Underlying SMET are tools built in python. These tools are designed to be efficient, but also support reproducible research by explicitly capturing what was done when.
SMET searches twitter at periodic intervals and stores results both in original form, as returned by the twitter API, and in a data-reduced form, capturing only the fields that are of interest. This makes it possible to work daily with only the data that is necessary for analysis, while making it possible to go back to the original source if that is ever necessary.
The central tool of SMET is the python package smetcollect, which has functionality for collecting data from twitter.

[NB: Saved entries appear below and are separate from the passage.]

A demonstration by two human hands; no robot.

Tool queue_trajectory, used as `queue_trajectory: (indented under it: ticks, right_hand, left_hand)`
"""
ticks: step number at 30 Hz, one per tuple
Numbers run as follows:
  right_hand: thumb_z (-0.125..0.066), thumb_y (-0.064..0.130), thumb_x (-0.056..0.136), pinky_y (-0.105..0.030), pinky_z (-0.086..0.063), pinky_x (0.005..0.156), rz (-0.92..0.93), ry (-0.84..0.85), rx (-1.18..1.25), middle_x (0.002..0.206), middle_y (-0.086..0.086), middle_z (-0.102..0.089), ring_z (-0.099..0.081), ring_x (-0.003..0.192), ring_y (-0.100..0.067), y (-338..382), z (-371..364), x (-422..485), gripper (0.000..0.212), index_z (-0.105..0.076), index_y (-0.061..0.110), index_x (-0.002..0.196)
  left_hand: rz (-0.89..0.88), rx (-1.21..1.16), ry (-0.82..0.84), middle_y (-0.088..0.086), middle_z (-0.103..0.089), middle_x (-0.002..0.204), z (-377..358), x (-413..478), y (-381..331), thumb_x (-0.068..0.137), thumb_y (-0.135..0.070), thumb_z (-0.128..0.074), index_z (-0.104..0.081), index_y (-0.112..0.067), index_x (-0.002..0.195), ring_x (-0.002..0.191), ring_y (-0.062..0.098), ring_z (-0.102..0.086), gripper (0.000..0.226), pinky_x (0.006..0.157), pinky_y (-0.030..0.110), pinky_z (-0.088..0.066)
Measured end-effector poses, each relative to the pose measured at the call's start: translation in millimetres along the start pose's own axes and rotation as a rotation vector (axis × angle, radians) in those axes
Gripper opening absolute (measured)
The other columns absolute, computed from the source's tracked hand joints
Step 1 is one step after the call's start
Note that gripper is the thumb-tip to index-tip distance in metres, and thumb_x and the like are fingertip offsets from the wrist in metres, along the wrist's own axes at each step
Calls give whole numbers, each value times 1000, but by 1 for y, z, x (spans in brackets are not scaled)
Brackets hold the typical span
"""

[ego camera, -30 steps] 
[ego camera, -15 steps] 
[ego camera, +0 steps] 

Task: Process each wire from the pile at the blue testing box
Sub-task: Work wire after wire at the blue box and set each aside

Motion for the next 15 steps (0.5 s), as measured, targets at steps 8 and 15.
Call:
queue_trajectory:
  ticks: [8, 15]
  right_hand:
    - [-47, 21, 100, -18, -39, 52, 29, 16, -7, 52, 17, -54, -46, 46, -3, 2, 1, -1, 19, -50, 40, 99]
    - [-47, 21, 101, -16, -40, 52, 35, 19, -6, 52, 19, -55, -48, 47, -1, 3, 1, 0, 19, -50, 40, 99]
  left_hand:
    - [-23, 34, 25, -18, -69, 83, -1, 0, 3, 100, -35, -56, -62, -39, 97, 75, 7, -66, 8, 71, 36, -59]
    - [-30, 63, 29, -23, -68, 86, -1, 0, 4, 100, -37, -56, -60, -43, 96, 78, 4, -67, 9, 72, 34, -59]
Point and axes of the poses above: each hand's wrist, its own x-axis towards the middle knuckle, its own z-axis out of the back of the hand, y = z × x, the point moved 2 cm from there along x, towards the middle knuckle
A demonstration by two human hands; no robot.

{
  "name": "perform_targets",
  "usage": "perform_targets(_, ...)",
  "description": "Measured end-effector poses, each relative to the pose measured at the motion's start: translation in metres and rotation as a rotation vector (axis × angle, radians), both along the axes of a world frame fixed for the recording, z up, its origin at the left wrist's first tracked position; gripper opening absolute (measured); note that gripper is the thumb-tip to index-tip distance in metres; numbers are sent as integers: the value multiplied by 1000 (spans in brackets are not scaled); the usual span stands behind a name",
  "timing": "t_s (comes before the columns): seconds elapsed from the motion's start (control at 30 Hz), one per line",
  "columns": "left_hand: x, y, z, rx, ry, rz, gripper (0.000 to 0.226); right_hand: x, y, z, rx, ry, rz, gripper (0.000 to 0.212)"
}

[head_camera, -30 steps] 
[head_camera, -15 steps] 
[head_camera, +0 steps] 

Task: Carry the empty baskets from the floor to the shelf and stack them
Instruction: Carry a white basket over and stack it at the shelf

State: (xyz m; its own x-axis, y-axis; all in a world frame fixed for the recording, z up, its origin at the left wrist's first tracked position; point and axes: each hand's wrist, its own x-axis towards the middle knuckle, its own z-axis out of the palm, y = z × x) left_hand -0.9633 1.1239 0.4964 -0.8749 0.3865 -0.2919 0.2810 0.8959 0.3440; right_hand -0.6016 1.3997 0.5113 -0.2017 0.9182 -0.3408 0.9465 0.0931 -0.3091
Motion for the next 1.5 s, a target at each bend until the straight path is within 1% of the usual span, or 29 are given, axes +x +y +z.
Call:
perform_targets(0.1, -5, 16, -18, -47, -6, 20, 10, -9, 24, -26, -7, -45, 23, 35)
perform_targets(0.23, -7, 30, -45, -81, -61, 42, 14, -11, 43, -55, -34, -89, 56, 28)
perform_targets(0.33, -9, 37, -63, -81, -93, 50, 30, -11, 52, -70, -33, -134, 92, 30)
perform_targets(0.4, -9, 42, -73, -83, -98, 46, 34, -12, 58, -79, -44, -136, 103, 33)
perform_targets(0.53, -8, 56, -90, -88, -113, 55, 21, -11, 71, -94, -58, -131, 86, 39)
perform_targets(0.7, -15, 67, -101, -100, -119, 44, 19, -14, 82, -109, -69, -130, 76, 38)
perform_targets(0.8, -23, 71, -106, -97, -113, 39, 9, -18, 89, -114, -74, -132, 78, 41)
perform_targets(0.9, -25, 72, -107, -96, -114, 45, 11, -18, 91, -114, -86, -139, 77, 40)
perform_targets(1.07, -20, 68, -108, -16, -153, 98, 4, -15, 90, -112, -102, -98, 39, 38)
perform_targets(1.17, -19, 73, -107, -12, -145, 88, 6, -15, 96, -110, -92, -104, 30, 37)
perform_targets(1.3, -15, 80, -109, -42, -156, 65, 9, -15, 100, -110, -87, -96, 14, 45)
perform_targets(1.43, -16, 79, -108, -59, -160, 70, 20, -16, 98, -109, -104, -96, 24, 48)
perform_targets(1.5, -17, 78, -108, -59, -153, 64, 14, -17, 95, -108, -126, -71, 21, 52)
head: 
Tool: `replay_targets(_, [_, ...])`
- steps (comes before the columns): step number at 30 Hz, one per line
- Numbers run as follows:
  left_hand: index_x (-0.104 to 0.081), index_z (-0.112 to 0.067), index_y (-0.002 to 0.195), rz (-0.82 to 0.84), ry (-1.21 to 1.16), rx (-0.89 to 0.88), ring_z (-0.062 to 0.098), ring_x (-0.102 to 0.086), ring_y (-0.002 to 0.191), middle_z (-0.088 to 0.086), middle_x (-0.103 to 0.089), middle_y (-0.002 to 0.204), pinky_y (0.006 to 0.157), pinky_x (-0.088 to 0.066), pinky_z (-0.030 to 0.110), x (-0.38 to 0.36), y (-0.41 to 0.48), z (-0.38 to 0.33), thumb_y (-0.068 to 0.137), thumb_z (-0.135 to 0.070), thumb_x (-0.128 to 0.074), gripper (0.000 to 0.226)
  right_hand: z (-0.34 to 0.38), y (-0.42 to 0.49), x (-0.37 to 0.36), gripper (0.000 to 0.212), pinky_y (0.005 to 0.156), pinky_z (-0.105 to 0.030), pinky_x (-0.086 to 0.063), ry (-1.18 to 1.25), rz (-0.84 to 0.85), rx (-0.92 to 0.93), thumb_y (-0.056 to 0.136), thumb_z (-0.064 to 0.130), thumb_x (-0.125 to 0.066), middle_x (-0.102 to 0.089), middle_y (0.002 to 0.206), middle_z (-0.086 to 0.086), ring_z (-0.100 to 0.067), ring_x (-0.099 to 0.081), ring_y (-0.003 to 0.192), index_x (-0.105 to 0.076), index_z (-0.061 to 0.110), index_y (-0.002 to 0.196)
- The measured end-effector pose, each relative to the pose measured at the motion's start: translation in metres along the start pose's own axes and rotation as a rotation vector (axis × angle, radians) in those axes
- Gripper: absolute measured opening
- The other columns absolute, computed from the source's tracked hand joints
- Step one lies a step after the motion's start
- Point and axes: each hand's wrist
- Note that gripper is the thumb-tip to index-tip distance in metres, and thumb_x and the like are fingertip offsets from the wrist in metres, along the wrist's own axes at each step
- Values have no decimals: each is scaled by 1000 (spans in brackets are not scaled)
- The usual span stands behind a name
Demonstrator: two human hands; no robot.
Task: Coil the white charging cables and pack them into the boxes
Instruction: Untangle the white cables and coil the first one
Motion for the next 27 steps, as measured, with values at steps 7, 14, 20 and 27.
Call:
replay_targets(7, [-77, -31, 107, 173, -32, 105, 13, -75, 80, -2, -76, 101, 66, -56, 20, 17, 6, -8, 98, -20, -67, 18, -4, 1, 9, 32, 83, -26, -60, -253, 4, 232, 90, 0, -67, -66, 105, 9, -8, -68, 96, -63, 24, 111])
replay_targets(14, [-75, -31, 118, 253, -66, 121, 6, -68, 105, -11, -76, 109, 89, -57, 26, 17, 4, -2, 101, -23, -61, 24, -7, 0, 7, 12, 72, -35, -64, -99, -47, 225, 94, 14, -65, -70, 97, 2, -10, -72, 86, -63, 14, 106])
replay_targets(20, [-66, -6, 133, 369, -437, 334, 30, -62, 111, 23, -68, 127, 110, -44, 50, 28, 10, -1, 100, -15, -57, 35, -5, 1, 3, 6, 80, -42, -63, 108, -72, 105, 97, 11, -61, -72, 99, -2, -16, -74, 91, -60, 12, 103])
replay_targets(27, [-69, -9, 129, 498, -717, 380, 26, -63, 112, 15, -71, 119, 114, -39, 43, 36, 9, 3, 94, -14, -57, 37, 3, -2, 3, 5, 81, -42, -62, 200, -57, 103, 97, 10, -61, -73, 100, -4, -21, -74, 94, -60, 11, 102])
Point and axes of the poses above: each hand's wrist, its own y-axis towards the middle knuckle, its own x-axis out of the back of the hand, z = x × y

The easiest way to try smet-collect out is to use vagrant. In preparation, you need to enter your twitter API credentials into the credentials.yaml
files in examples/2017_france
and examples/2017_us_congress_115
. In each folder there is a template, credentials-template.yaml
-- enter your credentials there and rename the file to credentials.yaml
.
Then, in the src/vargrant folder
vagrant up
vagrant ssh
smet-collect pipeline /vagrant_examples/2017_us_congress_115
smet-collect pipeline /vagrant_examples/2017_france
Once that completes, you will find results in the folders examples/2017_us_congress_115
and examples/2017_france
. The immediately most interesting is the subfolder pruned
. Each configured race will have twitter data in its subfolder. The pruned data are in a straightforward to understand json format.
smet-collect requires that python, ruby, and jq are available in the PATH. The file src/vagrant/initialize/install_smet-collect.sh
explicitly lists all the prerequisites. Once they are installed, you can install smet-collect using pip, e.g.,
pip install -e src/python/smet-collect/
When the smetcollect package is installed (e.g., using pip), it also installs the smet command-line client. The command-line client operates on a folder, called a bundle
, which conforms to a particular structure (described below).
Usage: smet-collect [OPTIONS] COMMAND [ARGS]...
Options:
-q, --quiet Suppress status reporting.
--help Show this message and exit.
Commands:
archive Delete the redundant data for runs that have been compressed.
collect Collect data for a bundle.
compress Compress pruned runs in a bundle.
pipeline Collect data, prune it, compress it, and delete the raw, uncompressed data.
prune Prune down bundle run data to the relevant...
rebuild Rebuild prune data in a bundle.
uncompress Uncompress runs in a bundle.
The pipeline
command covers the standard usage pattern which is:
- Collect data from twitter
- Prune data to the relevant fields
- Compress the full responses from twitter
- Delete the (uncompressed) raw data, leaving only the pruned and compressed (raw) data.
You will probably want to put this into the cron to run at regular intervals:
smet-collect pipeline ~/collect/2016-us-pres-primary
A bundle is a folder that, initially, contains two files.
- config.yaml
- credentials.yaml
After data is collected, it grows to the following structure.
config.yaml [configuration file for searches]
credentials.yaml [configuration file for twitter API]
compressed/ [parent folder for compressed data]
pruned/ [parent folder for pruned data]
raw/ [parent for raw data]
This file contains the credentials for the twitter api. It has two keys.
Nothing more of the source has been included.